(Dataset excerpts)
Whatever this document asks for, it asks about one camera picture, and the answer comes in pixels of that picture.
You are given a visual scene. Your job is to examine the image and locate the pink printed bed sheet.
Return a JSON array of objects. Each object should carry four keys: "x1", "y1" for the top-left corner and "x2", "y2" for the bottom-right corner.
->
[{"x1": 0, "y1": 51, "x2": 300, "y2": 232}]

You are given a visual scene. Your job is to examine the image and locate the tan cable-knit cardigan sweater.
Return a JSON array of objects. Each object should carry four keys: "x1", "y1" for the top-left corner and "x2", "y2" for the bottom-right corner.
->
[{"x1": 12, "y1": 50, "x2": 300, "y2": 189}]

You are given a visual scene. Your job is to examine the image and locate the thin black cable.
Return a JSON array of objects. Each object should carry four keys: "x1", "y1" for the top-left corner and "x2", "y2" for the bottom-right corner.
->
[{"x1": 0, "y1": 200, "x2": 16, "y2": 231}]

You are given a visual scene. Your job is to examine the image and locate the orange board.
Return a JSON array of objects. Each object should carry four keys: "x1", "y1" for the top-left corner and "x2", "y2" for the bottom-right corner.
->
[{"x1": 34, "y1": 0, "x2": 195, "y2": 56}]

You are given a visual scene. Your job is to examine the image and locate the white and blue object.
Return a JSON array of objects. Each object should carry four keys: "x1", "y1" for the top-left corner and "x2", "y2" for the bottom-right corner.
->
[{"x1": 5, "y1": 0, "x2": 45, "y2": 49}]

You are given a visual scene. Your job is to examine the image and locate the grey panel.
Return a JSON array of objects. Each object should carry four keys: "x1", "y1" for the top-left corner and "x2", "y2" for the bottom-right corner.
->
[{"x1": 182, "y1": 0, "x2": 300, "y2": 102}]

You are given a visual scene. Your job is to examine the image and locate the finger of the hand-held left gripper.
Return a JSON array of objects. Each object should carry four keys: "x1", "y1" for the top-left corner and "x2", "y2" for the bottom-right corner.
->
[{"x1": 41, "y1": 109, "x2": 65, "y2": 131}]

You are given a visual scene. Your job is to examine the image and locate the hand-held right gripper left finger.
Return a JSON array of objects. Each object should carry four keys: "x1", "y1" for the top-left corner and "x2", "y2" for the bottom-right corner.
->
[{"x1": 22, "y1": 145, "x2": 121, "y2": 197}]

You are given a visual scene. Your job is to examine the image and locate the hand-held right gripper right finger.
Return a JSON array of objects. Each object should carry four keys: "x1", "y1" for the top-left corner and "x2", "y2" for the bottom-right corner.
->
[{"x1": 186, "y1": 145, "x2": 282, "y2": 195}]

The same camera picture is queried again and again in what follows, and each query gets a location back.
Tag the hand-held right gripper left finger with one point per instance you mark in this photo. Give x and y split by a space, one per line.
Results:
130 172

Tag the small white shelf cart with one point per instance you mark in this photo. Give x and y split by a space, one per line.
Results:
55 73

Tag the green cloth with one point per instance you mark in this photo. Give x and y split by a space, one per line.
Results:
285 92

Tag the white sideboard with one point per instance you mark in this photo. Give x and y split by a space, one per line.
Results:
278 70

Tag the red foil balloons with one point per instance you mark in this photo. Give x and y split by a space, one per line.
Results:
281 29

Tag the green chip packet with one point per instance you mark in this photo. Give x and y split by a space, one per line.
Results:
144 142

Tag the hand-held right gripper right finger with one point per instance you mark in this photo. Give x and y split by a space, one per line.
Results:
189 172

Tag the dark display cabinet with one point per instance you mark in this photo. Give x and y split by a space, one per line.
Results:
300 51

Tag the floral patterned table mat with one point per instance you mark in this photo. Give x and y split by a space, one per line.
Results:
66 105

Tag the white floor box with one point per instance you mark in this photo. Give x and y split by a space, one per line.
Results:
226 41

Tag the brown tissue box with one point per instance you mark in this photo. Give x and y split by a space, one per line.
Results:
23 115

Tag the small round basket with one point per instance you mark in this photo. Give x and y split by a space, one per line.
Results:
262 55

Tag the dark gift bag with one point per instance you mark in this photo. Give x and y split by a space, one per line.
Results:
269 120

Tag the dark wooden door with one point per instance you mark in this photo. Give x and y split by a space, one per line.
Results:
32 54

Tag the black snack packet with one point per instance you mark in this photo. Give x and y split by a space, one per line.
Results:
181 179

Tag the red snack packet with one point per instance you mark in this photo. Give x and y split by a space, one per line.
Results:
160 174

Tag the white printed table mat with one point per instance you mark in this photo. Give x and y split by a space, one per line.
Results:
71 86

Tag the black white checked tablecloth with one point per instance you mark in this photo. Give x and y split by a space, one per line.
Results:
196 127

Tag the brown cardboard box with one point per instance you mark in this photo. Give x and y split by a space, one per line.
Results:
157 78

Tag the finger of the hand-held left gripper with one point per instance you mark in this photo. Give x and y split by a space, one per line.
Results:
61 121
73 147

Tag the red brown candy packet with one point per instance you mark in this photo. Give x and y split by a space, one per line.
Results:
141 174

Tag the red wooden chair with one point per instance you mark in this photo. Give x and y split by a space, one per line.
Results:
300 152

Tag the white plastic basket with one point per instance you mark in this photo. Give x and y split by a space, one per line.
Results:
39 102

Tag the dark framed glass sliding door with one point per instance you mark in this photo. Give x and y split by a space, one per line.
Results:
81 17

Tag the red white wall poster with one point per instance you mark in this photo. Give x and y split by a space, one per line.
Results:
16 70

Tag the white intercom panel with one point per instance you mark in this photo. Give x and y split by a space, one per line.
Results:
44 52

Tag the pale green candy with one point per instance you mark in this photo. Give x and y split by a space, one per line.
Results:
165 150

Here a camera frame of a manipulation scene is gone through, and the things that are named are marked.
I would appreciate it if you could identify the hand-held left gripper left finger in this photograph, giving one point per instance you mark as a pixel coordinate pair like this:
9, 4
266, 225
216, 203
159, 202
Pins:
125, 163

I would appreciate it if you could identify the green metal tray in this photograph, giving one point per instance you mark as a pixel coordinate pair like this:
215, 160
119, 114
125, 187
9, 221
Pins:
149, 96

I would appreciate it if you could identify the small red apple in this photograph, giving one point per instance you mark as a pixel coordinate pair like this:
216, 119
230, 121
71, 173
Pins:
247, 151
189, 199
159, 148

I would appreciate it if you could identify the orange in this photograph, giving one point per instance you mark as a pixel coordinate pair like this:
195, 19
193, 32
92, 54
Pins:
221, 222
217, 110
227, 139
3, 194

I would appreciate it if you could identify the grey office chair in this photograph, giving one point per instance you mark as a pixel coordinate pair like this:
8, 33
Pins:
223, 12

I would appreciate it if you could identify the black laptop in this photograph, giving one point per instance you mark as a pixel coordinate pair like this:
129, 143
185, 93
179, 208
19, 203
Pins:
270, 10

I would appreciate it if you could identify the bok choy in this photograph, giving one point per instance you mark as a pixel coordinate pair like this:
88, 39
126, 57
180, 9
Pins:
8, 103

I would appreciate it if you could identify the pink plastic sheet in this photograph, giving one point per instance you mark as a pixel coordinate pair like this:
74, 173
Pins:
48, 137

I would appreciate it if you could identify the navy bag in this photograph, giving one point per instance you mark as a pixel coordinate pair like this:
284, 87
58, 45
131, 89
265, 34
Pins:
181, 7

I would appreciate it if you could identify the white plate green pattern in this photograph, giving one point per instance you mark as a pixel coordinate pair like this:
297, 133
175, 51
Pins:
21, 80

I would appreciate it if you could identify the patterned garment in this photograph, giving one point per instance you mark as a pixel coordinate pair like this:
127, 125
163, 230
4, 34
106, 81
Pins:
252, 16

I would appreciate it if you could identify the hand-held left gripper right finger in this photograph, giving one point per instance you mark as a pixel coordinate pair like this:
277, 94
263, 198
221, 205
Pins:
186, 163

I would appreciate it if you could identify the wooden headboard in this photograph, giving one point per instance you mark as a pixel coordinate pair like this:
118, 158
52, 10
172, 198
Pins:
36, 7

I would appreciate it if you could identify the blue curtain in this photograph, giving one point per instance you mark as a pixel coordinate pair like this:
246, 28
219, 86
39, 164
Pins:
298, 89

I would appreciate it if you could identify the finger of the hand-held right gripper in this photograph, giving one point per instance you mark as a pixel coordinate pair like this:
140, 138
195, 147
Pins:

[Task description]
Lines of the data above that include the string "dark" must each be copied.

[Output]
Tag the dark display cabinet with one point per instance you mark in this photo. Give x and y split by a space, one per line.
Tag the dark gift bag with one point per instance you mark in this photo. Give x and y split by a space, one per line.
Tag the dark wooden door with one point per instance you mark in this photo. Give x and y split by a space, one per line.
Tag the dark framed glass sliding door with one point per instance you mark in this photo. Give x and y split by a space, one per line.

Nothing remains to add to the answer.